Hacker News new | ask | show | jobs
by ibar 4281 days ago
I had a similar problem with java -- except that the entire application would freeze for double digit seconds. Another application would sometimes write a huge amount of data out very quickly to the fs cache. 30 seconds later (or w/e the expiration is), all those dirty bytes would get sync'd to disk more or less at once.

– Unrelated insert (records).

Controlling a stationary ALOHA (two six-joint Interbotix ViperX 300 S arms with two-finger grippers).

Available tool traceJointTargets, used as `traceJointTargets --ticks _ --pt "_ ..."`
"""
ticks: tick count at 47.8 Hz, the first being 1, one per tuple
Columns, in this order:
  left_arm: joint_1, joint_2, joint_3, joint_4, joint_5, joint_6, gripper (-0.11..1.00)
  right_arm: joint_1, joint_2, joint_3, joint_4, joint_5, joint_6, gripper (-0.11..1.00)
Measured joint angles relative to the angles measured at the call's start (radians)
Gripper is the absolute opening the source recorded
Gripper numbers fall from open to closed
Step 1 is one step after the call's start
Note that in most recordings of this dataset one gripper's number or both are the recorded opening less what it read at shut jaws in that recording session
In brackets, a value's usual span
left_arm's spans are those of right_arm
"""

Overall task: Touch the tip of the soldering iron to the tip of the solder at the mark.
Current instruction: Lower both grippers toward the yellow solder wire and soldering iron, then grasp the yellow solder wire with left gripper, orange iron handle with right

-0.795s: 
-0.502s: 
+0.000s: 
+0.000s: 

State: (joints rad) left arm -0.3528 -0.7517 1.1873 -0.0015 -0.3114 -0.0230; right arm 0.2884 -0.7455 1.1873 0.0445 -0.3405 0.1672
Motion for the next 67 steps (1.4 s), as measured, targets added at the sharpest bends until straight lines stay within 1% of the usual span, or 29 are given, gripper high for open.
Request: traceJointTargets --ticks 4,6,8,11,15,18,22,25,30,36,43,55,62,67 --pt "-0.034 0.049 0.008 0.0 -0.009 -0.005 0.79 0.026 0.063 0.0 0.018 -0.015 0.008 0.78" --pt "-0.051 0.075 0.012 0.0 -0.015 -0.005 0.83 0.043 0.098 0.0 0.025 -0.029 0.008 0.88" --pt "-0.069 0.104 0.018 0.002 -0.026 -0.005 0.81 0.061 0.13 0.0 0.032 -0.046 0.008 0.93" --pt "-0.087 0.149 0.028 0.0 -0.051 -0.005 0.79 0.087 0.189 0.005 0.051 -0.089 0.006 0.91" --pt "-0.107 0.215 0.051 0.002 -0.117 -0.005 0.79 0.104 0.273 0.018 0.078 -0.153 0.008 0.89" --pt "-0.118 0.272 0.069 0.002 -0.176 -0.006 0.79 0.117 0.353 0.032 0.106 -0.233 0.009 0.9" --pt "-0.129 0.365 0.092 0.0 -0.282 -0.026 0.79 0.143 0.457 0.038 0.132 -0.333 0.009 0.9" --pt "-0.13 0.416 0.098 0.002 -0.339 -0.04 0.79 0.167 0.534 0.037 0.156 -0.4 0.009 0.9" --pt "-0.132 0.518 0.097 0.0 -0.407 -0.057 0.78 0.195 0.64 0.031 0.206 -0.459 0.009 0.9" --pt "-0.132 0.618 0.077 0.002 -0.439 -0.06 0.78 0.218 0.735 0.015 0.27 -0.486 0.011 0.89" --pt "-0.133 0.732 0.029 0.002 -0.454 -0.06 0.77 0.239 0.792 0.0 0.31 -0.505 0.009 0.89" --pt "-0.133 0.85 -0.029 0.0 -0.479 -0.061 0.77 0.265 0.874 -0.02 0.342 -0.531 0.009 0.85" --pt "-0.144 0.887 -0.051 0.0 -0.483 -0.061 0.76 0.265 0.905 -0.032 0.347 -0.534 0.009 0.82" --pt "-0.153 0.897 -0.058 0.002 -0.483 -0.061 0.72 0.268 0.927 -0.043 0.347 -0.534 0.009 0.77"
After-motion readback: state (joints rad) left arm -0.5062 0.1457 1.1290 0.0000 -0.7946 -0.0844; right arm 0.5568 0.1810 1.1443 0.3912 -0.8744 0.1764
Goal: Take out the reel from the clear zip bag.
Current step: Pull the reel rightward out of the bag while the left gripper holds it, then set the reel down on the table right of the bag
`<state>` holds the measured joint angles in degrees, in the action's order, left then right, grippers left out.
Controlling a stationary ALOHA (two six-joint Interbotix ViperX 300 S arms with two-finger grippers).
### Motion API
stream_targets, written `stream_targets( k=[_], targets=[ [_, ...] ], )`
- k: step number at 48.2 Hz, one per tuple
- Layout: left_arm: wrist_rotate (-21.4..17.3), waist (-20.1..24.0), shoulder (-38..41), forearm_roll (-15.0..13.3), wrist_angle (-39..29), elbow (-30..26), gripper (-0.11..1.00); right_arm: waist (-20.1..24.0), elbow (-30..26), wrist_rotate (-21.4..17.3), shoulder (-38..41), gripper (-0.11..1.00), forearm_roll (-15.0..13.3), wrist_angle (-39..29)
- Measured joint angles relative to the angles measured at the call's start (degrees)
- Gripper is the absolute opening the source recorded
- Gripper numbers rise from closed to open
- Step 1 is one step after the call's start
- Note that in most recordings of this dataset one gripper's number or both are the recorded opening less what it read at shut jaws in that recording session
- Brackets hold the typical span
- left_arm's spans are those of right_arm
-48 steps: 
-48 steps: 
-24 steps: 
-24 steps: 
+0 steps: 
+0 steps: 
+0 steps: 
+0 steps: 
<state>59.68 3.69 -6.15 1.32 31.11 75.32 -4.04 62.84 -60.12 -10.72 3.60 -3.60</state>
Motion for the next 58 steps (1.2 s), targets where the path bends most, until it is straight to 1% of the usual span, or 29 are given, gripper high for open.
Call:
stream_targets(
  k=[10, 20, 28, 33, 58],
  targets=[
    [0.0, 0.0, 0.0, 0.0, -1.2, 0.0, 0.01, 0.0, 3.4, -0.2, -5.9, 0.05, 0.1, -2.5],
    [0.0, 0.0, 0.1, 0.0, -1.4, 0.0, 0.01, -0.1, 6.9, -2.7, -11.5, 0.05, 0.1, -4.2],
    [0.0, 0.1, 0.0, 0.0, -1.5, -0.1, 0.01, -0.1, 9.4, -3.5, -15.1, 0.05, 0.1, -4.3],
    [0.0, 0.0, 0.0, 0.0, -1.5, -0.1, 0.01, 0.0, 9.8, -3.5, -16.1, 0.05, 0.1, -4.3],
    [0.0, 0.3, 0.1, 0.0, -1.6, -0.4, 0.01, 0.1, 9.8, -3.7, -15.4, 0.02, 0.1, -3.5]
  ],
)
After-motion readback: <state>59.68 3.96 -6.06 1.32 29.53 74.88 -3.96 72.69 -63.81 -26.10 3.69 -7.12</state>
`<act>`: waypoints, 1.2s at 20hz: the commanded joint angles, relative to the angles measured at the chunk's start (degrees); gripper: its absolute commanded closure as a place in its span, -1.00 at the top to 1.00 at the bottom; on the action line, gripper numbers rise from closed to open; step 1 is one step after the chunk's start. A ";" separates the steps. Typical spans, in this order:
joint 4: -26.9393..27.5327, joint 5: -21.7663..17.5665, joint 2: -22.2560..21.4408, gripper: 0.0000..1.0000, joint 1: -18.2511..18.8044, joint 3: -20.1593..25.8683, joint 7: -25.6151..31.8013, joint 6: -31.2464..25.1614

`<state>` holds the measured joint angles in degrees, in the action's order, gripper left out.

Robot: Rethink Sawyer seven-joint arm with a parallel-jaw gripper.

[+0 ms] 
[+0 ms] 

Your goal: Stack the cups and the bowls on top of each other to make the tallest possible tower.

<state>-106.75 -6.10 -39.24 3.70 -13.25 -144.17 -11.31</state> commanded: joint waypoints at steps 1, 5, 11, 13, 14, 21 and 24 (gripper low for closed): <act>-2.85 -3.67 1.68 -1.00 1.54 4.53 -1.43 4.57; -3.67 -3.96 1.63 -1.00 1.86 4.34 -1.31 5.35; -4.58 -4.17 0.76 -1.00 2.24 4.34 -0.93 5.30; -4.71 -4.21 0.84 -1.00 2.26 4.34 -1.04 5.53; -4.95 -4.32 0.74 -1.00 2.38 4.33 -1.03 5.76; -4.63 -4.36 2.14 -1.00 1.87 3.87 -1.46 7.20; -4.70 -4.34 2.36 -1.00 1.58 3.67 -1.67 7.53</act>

Turns out it was the JVM provided GC logging hanging on flush (not even fsync) calls. The flush call was during GC, and while the GC implementation held a stop the world lock. Digging through JVM source code is 'fun'.

2 comments

JVMs can also block on class loading in the presence of a heavy writer. This can go on for minutes, or indefinitely. Where I work we deploy jars to tmpfs to avoid this irritating cause of high latency.
I think I have exactly this problem. How do I confirm this? "strace" does not show me any obvious problems. Where would I look to see if the JVM "flush" was giving me problems?
Well, the easiest way to confirm is to turn off GC logging and see if your huge "GC pauses" go away. Alternatively, you could turn up the verbosity a bit - there's an extra flag for details about reference processing. In my case I was able to track down the exact line in the JVM from the log lines attributing the huge pauses to whatever trivial component occurred right after the first flush call.

If you record system metrics (eg. to ganglia) then you can also attempt to correlate large pauses to a large and rapidly declining number of dirty bytes in the fs cache.